Flight, the ability to move through the air, represents a remarkable adaptation in the animal kingdom. While many creatures navigate terrestrial or aquatic environments, a select few mammals have evolved mechanisms for aerial locomotion. True flight involves powered movement, where an animal actively generates both lift to counteract gravity and thrust to move forward through the air. This form of movement is a rare trait among mammals.
The Mammal That Truly Flies
Bats are the only mammals capable of sustained, powered flight. Their unique anatomy allows for active flapping, which generates the necessary lift and thrust. Over 1,300 species of bats inhabit diverse environments worldwide.
The wings of a bat are highly modified forelimbs, featuring elongated finger bones that support a thin, flexible membrane called the patagium. This membrane stretches between their body, long fingers, legs, and often their tail. The patagium is crisscrossed with tiny blood vessels and elastic fibers, allowing bats to precisely control their wing shape during flight.
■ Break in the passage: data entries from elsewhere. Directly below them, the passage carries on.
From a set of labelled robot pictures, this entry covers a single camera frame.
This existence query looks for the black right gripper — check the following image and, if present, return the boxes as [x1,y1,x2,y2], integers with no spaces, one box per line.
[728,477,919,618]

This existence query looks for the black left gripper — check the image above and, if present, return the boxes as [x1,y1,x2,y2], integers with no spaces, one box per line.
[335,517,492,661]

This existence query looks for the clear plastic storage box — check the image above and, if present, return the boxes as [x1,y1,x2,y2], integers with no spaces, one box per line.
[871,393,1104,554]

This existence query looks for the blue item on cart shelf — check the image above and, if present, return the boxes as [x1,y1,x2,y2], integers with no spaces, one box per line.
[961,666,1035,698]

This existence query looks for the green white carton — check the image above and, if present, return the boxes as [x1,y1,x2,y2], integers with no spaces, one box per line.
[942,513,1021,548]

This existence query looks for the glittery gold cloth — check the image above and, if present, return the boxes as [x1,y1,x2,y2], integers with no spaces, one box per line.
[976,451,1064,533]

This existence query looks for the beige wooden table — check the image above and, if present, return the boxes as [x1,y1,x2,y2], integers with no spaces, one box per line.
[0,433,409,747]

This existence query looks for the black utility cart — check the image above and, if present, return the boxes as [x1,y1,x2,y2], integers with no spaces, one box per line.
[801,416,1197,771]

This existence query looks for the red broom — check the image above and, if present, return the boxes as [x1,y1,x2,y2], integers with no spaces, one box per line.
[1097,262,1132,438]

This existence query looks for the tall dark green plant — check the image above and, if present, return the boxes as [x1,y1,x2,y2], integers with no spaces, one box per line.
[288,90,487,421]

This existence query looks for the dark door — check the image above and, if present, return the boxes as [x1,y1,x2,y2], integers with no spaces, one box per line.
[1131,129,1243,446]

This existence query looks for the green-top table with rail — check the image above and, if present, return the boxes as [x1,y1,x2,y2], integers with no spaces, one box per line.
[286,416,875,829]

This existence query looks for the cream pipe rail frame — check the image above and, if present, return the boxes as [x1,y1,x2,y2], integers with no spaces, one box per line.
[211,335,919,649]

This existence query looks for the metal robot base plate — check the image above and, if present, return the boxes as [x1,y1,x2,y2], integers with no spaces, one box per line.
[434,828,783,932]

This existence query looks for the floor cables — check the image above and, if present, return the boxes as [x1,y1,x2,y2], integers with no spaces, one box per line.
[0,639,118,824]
For a bat to fly, it must generate both lift to stay airborne and thrust to move forward. The large membrane between the bat’s body and its fifth finger provides significant support and lift, while the membranes between the elongated fingers are crucial for generating forward thrust. Powerful muscles in their chest and back facilitate the rapid flapping motion, enabling bats to ascend, descend, and change direction with agility.
The bat’s wing structure allows for adjustments in shape and angle during each wingbeat. This flexibility enables them to vary the amount of lift and thrust generated. Their specialized skeletal system, including lightweight and hollow bones, contributes to efficient flight.
Mammals That Glide
While bats achieve true powered flight, other mammals exhibit a form of aerial locomotion known as gliding. Gliding differs from true flight because it involves a controlled descent rather than sustained, active propulsion. These animals launch themselves from an elevated point and use specialized membranes to slow their fall and travel horizontally.
Mammals such as flying squirrels, sugar gliders, and colugos (often called “flying lemurs”) are examples of gliders. Despite their names, these animals do not flap to generate lift or thrust for sustained flight. Instead, they possess a fur-covered patagium, which stretches between their limbs.
When these mammals leap from a tree, they extend their limbs, spreading the patagium to create a parachute-like surface. This membrane catches air, allowing them to control their descent and steer by adjusting the tension and angle of their body and tail. Flying squirrels, for instance, use their flattened tail as a rudder and stabilizer during their glides.
Sugar gliders have a patagium that extends from their fifth forefinger to their ankle, enabling glides of up to 45 meters. Colugos are well adapted for gliding, with a patagium that is proportionally the largest, extending from their neck to their fingers, toes, and even the tip of their tail. This extensive membrane allows them to glide efficiently between trees, covering distances of up to 70 to 150 meters with minimal altitude loss.